IC vai periciar material apreendido em despachantes

O material apreendido em cinco escritórios de despachantes na zona sul, suspeitos de fornecer documentos falsos a brasileiros para conseguir entrada nos Estados Unidos, foram encaminhados ontem para perícia no Instituto de Criminalística (IC). O resultado da análise do conteúdo dos quatro computadores e de um laptop deve ser divulgado em cerca de 60 dias pela polícia. Um dos objetivos da perícia é relacionar esses escritórios a cinco pessoas indiciadas que atuavam como despachantes e cujos nomes aparecem em outras operações semelhantes deflagradas no Paraná, Santa Catarina, Espírito Santo e Minas. "Essa conexão comprova que operações desse tipo se ramificaram em outros Estados", afirmou Paulo Pereira de Paula, titular do Setor de Investigações Gerais (SIG) da 6ª Seccional de São Paulo, em Santo Amaro. Esses falsos despachantes, chamados no jargão policial de zangões, produziam documentos falsos como declaração de imposto de renda, holerites e escrituras de imóveis com valores bem acima aos que as pessoas de fato possuíam para facilitar a obtenção do visto americano. Eles cobravam entre R$ 4 mil e R$ 25 mil pelos documentos falsos. As investigações começaram em setembro do ano passado, quando o Consulado americano denunciou a falsificação de documentos necessários para os vistos. "Decidimos endurecer o modo de agir e, desde setembro, cerca de 40 pessoas foram indiciadas, de falsificadores a interessados em requerer o visto. Mais de cem pessoas já foram ouvidas", diz o delegado.Os cinco escritórios - dois deles localizados nos fundos de um estacionamento e outro em uma lan house - funcionaram normalmente ontem. Como eles têm alvará de funcionamento, não cabe à polícia fechar esses locais. Os advogados dos estabelecimentos disseram ao Estado que vão aguardar a conclusão do processo investigativo para entrar com um eventual recurso quando o processo for instaurado.
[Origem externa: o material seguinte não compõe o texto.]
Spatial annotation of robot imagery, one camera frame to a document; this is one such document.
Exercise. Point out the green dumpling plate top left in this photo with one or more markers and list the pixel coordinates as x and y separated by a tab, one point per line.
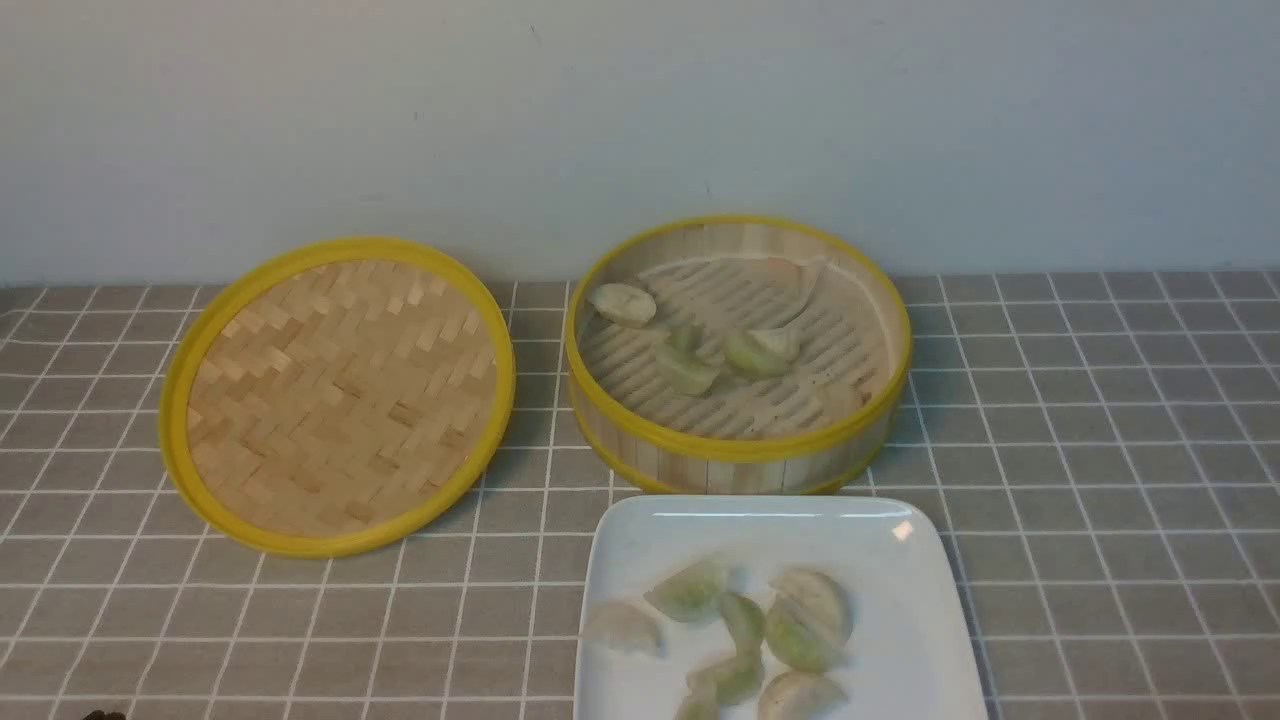
691	593

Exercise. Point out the white square plate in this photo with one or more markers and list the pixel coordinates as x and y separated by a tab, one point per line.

O Consulado americano informou que não vai mudar a política de concessão de vistos. Em São Paulo, cerca de 1,5 mil pessoas são entrevistadas diariamente - pelo menos 10% têm o pedido negado. Além de São Paulo, os consulados de Brasília,do Recife e do Rio concedem vistos. A polícia apurou que, quanto menor o poder aquisitivo do interessado, maior era o valor cobrado pelos documentos falsos. "Geralmente, são pessoas simples, sem muita formação escolar, que querem ir para os EUA de qualquer jeito. Então, os falsificadores se aproveitavam", afirmou o delegado.